しかしそれは、一日目とはある意味で『真逆』の内容だった。
「一日目は悪霊を部屋に喚ぶから、『おあがりくださいな』で入れてあげないと、悪霊が怒って取り殺されるんだけどさ。二日目は悪霊を返さなきゃいけないんだ。だから、『どうぞ、おかえりくださいな』と言ってやるんだ。
絶対に間違えんなよ。間違えるといつまでもその部屋に居着く事になるからなー」
「せやな。確かに悪霊を喚び寄せたままやったらアカンもんな」
「『どうぞ、おかえりくださいな』だからな、間違えんなよー」
「しつこいなーわかっとるって。

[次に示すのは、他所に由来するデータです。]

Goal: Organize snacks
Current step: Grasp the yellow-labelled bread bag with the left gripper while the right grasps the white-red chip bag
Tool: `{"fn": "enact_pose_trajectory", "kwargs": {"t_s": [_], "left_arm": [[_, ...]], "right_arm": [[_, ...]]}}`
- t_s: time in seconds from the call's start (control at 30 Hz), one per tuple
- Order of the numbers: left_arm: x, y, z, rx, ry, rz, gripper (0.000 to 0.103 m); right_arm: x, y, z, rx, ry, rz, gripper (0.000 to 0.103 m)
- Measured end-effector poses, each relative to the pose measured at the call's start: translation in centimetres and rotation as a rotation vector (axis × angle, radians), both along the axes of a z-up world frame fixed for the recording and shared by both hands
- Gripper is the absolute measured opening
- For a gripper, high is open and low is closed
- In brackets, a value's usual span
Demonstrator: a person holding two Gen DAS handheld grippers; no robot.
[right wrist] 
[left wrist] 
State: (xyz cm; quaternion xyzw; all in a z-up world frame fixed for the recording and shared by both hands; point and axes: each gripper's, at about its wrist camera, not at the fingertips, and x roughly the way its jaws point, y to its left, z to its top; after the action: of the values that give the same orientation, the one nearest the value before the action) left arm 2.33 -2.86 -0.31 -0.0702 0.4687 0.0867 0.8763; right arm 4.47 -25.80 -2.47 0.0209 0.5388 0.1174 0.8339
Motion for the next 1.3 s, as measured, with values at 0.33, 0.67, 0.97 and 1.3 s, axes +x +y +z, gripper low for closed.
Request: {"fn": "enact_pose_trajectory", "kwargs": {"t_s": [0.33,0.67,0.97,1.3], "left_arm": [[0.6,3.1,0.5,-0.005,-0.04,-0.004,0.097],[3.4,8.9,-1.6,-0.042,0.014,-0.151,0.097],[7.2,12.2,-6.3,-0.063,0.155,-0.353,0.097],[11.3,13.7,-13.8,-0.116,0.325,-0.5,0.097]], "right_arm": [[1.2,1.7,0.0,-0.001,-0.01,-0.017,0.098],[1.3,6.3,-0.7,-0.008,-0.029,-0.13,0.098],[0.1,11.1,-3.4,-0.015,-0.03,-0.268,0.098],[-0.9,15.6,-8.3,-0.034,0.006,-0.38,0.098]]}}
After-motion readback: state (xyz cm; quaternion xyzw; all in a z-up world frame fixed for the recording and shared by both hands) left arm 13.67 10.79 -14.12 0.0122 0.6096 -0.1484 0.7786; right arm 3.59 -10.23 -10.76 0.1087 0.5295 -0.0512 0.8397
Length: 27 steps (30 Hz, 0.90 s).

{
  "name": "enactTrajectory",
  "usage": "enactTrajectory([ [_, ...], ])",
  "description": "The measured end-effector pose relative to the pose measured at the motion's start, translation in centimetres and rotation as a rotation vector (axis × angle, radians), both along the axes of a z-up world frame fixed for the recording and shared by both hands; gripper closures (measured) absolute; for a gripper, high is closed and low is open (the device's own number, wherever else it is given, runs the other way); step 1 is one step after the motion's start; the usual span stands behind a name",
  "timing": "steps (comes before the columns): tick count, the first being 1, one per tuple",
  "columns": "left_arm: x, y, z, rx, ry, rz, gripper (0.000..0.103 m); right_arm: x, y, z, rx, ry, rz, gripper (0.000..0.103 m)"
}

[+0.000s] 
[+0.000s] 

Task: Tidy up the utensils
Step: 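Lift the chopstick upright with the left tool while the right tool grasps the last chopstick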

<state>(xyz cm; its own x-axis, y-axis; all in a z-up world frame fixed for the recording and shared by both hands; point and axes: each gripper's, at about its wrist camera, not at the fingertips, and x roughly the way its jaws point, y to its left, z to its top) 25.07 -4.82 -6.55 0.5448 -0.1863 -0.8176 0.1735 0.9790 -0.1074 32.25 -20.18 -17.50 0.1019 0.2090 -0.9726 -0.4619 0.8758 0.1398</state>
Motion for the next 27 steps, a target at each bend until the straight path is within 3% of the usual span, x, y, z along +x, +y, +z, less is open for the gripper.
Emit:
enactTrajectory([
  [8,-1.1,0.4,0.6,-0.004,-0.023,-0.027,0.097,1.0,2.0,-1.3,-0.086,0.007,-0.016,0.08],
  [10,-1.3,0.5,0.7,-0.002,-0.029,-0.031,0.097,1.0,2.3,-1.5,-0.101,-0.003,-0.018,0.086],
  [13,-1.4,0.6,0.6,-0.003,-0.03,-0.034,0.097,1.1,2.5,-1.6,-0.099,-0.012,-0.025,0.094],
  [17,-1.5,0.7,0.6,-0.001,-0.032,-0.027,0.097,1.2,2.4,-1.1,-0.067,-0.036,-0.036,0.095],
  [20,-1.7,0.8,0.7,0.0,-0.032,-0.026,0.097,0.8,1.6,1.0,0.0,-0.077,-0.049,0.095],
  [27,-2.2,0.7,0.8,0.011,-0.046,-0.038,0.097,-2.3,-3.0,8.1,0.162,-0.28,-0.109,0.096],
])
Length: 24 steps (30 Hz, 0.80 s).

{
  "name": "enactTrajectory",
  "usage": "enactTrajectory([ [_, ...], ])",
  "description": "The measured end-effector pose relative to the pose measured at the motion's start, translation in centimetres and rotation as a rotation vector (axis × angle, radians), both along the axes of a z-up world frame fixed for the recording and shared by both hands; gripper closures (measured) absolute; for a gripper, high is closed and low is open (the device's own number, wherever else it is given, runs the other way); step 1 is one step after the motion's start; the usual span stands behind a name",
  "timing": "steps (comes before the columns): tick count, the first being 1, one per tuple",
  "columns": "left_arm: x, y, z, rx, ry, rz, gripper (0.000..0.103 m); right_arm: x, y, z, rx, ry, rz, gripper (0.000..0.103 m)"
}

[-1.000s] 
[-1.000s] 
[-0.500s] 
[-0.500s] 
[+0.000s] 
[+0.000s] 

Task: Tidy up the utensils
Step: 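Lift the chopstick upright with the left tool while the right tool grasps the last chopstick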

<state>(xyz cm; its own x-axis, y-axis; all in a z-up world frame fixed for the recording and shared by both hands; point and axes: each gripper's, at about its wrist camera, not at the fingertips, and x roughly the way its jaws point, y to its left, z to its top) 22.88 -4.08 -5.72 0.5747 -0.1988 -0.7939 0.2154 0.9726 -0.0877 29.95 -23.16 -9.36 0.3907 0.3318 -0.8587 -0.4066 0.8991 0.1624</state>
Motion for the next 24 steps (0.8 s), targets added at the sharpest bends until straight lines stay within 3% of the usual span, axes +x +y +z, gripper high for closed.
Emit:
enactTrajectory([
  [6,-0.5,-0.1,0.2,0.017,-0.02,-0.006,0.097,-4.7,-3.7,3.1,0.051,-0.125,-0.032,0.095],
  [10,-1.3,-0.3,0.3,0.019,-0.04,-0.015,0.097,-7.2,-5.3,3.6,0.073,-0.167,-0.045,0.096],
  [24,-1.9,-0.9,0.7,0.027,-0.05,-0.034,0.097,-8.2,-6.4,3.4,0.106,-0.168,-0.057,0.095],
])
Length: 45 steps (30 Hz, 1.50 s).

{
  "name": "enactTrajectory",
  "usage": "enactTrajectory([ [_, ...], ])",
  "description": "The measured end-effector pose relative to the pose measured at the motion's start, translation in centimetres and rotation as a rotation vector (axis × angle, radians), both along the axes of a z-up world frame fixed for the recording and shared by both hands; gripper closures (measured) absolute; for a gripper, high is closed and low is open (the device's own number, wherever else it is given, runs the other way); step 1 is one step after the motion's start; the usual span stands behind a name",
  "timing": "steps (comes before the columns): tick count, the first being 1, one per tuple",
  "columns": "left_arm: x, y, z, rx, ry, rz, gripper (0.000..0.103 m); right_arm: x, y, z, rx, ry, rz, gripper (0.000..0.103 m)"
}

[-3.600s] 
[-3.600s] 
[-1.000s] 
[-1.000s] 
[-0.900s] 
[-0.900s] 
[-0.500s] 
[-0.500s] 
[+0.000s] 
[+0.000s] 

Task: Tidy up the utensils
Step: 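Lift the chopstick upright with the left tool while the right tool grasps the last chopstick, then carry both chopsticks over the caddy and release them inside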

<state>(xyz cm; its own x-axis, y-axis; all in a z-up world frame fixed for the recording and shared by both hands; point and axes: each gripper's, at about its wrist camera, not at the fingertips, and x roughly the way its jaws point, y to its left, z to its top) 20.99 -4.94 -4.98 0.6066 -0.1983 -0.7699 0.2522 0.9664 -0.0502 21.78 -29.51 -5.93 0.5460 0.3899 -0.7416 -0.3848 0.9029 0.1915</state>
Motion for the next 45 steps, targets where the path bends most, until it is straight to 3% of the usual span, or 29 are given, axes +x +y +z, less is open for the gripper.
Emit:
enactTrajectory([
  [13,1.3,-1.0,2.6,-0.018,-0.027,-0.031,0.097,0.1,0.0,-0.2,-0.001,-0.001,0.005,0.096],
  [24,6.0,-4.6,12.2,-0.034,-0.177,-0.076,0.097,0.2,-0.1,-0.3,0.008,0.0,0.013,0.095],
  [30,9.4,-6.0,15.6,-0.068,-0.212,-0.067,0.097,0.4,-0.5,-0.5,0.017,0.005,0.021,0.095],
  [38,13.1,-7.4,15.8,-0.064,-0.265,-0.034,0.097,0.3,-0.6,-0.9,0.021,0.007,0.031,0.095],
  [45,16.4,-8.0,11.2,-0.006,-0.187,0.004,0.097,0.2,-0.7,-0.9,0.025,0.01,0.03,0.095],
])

うちは初めてのお使いに行くガキンチョやないで」
けど、面倒臭がりの鮎喰がここまで言うなんて。私を心配してくれているって事なんだな。なんかちょっとにやけてしまった。
「最悪なのは、二日目に『おあがりくださいな』をする事だ。これ、一番やばい事になるって言われてるやつだからさ」
「え、なんでなん?」
「一日目はまだ部屋に上がっていないから、『おあがりください』は『部屋におあがりください』という意味でとられるんだ。
けど、二日目は違う。もう部屋に上がることは許可されているのだから。だから『おあがりください』を、『私を食べてください』という意味でとられてしまうんだ」
実際に試した人が居ない為、どうなるかはわからないらしい。その場で悪霊に食われるのか、あるいはもっと酷い結果になる可能性もあるんだとか。
それは私も絶対に試したく無いな……。
「せやけど鮎喰、ほんまに今夜で終わるんやな? 三日目なんてのは無いんやろうな?」
「それは間違いないよ。――けど、覚悟した方が良いかも。二日目は一日目より悪霊の強さが上がってて、凄く怖いらしいから」
「あ、あれより怖いんか……まあええわ」
どうしても無理なら、直前でホテルをキャンセルしなよ。と鮎喰は言ってきた。二日目に部屋が無人になれば、悪霊は飽きて勝手に帰って行くらしい。
じゃあ今までの説明なんだったんだ。けど、私もオカルト同好会の一員だ。いくら怖くても引き下がるわけにはいかない。やってやろうやないか!
「それで、二日目はどう怖いんや? せめて心の準備くらいはさせて欲しいわ」
「詳しくは知らないんだけど、話しかけてくるらしい」
「何を話しかけてくるんや?」
「だからさ、一日目は物音だけだったでしょ?
二日目は、姿も見えるし、何かぶつぶつと声を出して、話しかけて来るんだってさ」
「え? あ……」
本家、『コトリバコ』についての検索は、自己責任でお願いします。